I have found that as I pick up phrases or speech mannerisms I will sometimes subvocalize or think them when it appropriate. Most recently I worked in an environment where cursing was pretty common and picked up the various curse phrases. It took me a good few months to stop myself subvocalizing/thinking these default responses when I had left.
So I guess the only instances of a dialogue separate form just normal thinking would be when there is default phrase I would say in that situation. It's almost like a muscle memory response.
I have the same inner monologue, although I don't find that it inhibits my typing speed or is in any way slow. I've tried thinking without an inner monologue and although it's possible, it's difficult and seems very limiting. There was an interesting thread earlier about Aphantasia (the inability to think using pictures) and it seems similar to that, and I feel like it would limit the ability to think with complex thoughts.
Yeah I think it just need to practice my typing speed. I've had situation where I'm working on a problem and I just kind of get a feeling that I have the solution not visualised or anything – almost in every case it was just bullshit and not properly though out, with no way to actualise it. Can't imagine trying to figure stuff out without being able to visualise.
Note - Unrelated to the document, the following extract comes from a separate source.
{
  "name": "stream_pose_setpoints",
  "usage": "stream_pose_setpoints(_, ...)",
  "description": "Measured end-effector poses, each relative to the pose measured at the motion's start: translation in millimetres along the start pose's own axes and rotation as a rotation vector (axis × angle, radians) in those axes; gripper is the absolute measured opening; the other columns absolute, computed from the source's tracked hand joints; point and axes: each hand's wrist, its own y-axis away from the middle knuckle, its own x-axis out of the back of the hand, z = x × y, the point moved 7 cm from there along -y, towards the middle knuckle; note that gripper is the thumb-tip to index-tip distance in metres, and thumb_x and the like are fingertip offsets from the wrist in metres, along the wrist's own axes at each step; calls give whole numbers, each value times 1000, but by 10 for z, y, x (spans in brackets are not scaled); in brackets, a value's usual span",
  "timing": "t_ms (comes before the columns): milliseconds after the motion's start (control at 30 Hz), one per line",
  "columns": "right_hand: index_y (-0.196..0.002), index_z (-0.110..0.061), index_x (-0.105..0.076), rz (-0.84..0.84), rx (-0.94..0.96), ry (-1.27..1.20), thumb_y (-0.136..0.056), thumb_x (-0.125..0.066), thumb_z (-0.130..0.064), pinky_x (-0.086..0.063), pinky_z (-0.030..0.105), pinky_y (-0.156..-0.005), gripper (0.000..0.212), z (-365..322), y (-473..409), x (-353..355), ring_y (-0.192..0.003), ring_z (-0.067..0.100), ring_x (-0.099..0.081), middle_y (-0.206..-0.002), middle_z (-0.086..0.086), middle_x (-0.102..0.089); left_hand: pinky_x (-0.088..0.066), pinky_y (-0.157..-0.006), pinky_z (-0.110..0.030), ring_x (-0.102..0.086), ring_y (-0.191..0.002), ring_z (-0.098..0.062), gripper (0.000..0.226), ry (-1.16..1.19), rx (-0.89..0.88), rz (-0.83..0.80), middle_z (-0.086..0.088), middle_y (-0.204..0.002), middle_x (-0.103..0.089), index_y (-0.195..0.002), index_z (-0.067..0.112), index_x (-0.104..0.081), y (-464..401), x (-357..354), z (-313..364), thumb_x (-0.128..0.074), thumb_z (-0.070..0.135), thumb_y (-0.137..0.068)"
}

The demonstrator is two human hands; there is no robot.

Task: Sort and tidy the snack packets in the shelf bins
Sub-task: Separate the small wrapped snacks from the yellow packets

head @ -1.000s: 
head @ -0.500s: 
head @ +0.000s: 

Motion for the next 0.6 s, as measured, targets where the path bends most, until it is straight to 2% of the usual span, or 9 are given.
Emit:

I think I know exactly what you're talking about.
Actually, I may be taking it a step further, but I rarely feel like there is a 'me.' Or rather, 'me,' doesn't matter in the face of some 'we' figures. Whenever I need to make a decision, it feels like I'm constantly switching between different kinds of people each trying to convince each other which way things should go. Like a bunch of different perspectives are trying to come together at once. It actually feels like different 'things' playing politics half the time. Like my mind is just made up of different characters in the same story.
Sometimes, I'll laugh at myself and say something like 'we're just going insane' but at the same time, I know it's not totally normal to think this way - like I need to corral different aspects of my mind for things to just make sense. At the same time though, 'we' take care of ourselves. If I'm hurting, it feels like I'm being comforted by things that aren't there. And if there is something I know a particular 'me' can't do, I know another one can. So even if something is hard, 'we' still get by at the end of the day.
I don't know if it's healthy or not, but I also don't care. I know I'm a mess mentally. A little psychosis wouldn't be surprising. But at the same time, it would genuinely hurt to lose an 'us' that I've had for so long. So I don't talk about it too much, besides behind anonymous internet accounts.
Just as far as talking to yourself, no, it's not weird. One of my classmates played a ted talk during a presentation and it basically said ~70% of the population is more vision-oriented, ~30% was more hearing-oriented, and ~5% was touch-oriented. TEDx talks aren't the most reliable sources to be sure but if that one is to be believed, the 30% listeners tend to talk to themselves quite a bit.
I don't think this is a problem. I read not too long ago that most people have a running inner monologue that they 'subvocalize' - they make the throat movements don't actually speak. When you're trying to make a decision on a complex topic we always say we are 'debating' it, so I think this is more common than you might think.
There's another old maxim that states that if you are sane enough to question your sanity, you are probably not insane. If you really think it's harmful, or if you notice that it's leading to you making antisocial behaviors (if people start looking funny at you, basically), you might want to consider consulting a psychiatrist.